> WORK TASK
Reproduce, from the lines below, exactly the stretch that begins at the line containing "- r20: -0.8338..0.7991" and ends at the line containing "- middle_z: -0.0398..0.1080", both included.

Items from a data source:
▽

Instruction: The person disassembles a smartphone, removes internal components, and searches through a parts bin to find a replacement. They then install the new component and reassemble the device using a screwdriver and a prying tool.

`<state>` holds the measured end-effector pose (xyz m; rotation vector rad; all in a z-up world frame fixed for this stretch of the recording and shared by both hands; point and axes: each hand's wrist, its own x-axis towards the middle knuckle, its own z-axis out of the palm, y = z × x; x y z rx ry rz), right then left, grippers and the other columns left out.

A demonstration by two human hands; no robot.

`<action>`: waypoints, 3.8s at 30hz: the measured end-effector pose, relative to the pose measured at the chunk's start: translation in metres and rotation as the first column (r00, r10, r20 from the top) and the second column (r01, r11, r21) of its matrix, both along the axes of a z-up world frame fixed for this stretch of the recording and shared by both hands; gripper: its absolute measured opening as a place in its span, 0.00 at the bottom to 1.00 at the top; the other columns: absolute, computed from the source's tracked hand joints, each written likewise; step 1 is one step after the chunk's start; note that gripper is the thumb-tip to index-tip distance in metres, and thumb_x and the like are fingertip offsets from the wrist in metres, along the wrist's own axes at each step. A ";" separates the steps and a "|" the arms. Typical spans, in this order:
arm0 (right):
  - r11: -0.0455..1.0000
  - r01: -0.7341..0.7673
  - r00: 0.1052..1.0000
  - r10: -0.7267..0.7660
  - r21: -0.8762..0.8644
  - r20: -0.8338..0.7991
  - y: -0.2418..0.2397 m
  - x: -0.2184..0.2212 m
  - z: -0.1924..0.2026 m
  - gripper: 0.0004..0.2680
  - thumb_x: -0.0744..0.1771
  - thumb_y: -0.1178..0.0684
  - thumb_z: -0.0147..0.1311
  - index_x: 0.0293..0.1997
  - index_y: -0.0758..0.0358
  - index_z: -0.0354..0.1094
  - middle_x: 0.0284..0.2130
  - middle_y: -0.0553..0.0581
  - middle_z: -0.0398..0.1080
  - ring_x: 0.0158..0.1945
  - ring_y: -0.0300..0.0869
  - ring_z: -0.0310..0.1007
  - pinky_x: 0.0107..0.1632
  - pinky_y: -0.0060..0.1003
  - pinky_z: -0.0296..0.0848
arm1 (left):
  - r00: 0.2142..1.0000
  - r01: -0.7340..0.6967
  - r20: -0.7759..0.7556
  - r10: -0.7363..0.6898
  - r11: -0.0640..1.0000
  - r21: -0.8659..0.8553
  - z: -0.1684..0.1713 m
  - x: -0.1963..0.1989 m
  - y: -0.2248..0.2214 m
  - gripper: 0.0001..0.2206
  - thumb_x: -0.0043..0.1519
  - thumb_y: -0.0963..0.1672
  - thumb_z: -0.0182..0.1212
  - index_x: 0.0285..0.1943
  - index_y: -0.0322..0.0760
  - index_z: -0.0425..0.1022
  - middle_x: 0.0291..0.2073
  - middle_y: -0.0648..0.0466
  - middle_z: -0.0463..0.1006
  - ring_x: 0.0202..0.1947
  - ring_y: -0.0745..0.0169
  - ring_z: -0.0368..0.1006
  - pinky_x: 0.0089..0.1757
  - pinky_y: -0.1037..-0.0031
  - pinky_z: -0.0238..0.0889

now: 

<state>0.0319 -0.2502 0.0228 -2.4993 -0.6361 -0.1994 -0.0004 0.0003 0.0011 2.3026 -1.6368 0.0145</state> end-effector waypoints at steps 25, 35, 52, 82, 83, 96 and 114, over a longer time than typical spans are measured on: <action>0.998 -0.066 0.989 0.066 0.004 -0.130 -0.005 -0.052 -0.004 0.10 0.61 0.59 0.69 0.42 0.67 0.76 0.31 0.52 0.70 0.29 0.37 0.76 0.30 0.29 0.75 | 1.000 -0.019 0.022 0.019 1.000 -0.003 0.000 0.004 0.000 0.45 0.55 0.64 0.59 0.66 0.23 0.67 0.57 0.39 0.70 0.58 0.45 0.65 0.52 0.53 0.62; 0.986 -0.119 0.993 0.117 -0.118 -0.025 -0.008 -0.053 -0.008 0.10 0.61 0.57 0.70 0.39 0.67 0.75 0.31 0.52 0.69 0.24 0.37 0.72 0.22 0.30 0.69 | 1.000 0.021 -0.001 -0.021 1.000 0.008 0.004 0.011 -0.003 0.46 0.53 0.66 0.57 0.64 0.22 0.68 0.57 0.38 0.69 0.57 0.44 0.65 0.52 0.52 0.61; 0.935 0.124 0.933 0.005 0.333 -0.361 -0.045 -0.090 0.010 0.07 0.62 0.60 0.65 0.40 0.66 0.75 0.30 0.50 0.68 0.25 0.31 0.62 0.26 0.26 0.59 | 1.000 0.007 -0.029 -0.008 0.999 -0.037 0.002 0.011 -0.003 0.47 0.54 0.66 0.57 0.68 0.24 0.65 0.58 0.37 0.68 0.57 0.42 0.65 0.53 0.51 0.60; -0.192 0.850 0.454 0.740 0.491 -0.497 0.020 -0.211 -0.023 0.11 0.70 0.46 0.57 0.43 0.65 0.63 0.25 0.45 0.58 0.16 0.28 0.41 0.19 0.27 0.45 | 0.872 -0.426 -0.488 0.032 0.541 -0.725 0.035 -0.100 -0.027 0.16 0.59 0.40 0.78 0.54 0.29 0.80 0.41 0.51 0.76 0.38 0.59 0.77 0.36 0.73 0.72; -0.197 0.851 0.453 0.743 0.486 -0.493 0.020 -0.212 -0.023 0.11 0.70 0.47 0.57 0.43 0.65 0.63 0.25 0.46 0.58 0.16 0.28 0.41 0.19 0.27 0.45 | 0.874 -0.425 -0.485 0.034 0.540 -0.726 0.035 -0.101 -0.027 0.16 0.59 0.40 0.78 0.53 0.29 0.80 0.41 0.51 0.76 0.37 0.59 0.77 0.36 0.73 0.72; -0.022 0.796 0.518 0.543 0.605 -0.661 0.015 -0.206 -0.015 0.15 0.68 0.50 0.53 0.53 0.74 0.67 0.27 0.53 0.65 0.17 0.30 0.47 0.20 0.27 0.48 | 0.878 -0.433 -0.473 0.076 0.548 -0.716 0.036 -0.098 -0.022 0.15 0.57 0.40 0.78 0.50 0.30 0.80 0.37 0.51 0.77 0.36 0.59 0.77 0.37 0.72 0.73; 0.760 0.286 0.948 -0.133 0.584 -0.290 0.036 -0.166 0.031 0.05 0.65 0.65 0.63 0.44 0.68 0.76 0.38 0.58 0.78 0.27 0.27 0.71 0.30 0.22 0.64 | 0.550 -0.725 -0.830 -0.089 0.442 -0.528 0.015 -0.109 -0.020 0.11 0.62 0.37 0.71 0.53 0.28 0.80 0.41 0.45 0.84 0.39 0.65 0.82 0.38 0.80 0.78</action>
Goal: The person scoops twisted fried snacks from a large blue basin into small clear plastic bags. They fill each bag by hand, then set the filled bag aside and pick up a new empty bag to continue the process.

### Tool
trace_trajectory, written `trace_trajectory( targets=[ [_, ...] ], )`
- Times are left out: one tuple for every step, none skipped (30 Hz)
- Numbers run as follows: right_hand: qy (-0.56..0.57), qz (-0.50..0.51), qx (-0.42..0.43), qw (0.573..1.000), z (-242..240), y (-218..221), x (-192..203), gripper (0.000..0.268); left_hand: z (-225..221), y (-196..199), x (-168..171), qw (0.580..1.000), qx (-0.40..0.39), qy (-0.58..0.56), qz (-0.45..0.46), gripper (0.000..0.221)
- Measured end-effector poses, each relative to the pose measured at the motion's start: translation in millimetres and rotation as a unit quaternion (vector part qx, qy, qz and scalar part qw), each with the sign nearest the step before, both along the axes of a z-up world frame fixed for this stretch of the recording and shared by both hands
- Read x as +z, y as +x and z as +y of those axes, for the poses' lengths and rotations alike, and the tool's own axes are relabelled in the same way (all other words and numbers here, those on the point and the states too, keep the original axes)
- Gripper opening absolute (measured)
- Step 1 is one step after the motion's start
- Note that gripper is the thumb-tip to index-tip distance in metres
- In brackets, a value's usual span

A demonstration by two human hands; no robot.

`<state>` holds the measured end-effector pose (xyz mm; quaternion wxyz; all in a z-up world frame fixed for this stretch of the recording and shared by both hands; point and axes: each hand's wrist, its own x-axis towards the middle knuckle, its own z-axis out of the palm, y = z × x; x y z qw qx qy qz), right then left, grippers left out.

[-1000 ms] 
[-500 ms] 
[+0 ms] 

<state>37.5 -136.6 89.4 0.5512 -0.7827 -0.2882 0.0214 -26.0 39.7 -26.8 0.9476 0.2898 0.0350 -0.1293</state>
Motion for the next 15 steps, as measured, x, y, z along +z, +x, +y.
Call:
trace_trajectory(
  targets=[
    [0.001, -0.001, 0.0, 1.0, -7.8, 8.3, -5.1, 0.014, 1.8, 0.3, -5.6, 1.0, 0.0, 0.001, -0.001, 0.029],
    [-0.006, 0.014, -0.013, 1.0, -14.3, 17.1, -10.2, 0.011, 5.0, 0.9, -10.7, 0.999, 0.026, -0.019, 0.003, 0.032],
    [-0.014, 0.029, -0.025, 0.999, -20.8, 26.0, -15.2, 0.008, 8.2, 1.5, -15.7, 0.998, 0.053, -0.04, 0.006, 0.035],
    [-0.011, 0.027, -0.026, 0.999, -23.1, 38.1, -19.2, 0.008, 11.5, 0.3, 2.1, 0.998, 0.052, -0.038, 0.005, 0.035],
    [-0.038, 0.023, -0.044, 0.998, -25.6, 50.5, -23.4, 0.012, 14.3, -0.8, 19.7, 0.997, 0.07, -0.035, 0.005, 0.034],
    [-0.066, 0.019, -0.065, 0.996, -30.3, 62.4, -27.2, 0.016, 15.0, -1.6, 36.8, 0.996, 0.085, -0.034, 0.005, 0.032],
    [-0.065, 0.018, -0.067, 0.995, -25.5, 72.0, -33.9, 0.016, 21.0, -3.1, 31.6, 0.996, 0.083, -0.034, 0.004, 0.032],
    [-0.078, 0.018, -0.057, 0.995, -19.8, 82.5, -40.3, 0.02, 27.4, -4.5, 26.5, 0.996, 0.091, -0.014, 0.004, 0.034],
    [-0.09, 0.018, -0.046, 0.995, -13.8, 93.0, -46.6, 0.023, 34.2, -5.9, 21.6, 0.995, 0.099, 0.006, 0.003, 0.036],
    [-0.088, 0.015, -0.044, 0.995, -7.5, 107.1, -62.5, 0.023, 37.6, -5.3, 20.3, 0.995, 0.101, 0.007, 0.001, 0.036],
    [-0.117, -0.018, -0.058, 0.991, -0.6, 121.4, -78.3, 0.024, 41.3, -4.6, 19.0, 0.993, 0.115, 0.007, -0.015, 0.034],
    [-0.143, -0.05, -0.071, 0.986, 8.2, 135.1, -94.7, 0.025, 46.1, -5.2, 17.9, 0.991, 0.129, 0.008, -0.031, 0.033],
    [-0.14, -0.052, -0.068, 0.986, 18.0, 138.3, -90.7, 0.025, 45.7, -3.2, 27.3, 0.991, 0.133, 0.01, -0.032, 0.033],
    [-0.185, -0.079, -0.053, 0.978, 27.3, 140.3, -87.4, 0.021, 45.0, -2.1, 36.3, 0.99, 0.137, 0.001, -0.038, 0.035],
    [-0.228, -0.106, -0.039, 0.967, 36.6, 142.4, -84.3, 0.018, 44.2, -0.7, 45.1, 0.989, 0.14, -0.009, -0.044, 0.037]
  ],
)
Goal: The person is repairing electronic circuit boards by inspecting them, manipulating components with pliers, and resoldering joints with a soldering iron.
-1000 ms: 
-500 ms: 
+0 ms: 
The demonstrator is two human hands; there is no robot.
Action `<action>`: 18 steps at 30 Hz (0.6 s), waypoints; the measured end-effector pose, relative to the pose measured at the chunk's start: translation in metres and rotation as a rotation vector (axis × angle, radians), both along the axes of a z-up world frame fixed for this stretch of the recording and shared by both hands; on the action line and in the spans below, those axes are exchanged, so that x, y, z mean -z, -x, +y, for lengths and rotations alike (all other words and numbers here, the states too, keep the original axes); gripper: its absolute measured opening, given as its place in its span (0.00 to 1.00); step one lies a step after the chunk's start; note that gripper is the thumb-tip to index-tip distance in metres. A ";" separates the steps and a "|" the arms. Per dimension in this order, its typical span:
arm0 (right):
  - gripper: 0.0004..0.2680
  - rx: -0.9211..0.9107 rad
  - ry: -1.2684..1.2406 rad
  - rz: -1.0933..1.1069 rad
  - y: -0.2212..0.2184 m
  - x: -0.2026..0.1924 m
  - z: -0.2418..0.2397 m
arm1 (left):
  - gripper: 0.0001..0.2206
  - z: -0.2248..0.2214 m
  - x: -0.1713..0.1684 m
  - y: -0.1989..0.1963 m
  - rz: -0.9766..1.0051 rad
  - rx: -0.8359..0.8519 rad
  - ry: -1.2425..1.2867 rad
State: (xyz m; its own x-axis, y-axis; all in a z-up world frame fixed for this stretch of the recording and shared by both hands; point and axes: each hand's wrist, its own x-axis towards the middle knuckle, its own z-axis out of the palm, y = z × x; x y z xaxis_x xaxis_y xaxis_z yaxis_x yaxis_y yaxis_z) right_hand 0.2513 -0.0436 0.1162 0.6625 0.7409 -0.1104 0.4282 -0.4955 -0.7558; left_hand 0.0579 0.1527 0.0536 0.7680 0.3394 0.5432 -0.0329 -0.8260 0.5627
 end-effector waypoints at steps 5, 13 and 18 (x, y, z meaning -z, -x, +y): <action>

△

> RESPONSE TO THE EXERCISE
  - r20: -0.8338..0.7991
  - y: -0.2418..0.2397 m
  - x: -0.2184..0.2212 m
  - z: -0.1924..0.2026 m
  - gripper: 0.0004..0.2680
  - thumb_x: -0.0744..0.1771
  - thumb_y: -0.1178..0.0684
  - thumb_z: -0.0147..0.1311
  - index_x: 0.0293..0.1997
  - index_y: -0.0758..0.0358
  - index_z: -0.0354..0.1094
  - middle_x: 0.0284..0.2130
  - middle_y: -0.0553..0.0581
  - middle_z: -0.0398..0.1080

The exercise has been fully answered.